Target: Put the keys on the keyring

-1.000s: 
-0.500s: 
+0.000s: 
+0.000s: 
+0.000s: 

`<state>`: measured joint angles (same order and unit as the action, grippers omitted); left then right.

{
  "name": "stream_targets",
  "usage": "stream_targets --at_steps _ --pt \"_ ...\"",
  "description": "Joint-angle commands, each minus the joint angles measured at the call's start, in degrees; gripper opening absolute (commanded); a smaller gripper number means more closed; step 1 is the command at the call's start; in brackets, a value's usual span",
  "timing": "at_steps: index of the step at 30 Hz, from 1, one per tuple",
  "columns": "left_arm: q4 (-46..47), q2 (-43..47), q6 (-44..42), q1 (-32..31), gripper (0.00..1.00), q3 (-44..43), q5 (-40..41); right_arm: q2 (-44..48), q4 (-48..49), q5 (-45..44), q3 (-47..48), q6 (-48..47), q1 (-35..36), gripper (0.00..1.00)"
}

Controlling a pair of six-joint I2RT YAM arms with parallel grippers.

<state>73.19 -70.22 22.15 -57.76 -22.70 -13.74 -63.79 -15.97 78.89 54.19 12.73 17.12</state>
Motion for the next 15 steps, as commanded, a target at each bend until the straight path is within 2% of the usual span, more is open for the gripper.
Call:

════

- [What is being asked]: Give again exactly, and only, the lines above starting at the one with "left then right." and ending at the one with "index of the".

- [Output]:
`<state>`: measured joint angles (same order and unit as the action, grippers omitted); left then right.

{
  "name": "stream_targets",
  "usage": "stream_targets --at_steps _ --pt \"_ ...\"",
  "description": "Joint-angle commands, each minus the joint angles measured at the call's start, in degrees; gripper opening absolute (commanded); a smaller gripper number means more closed; step 1 is the command at the call's start; in brackets, a value's usual span",
  "timing": "at_steps: index of the step at 30 Hz, from 1, one per tuple",

With this, the output is complete.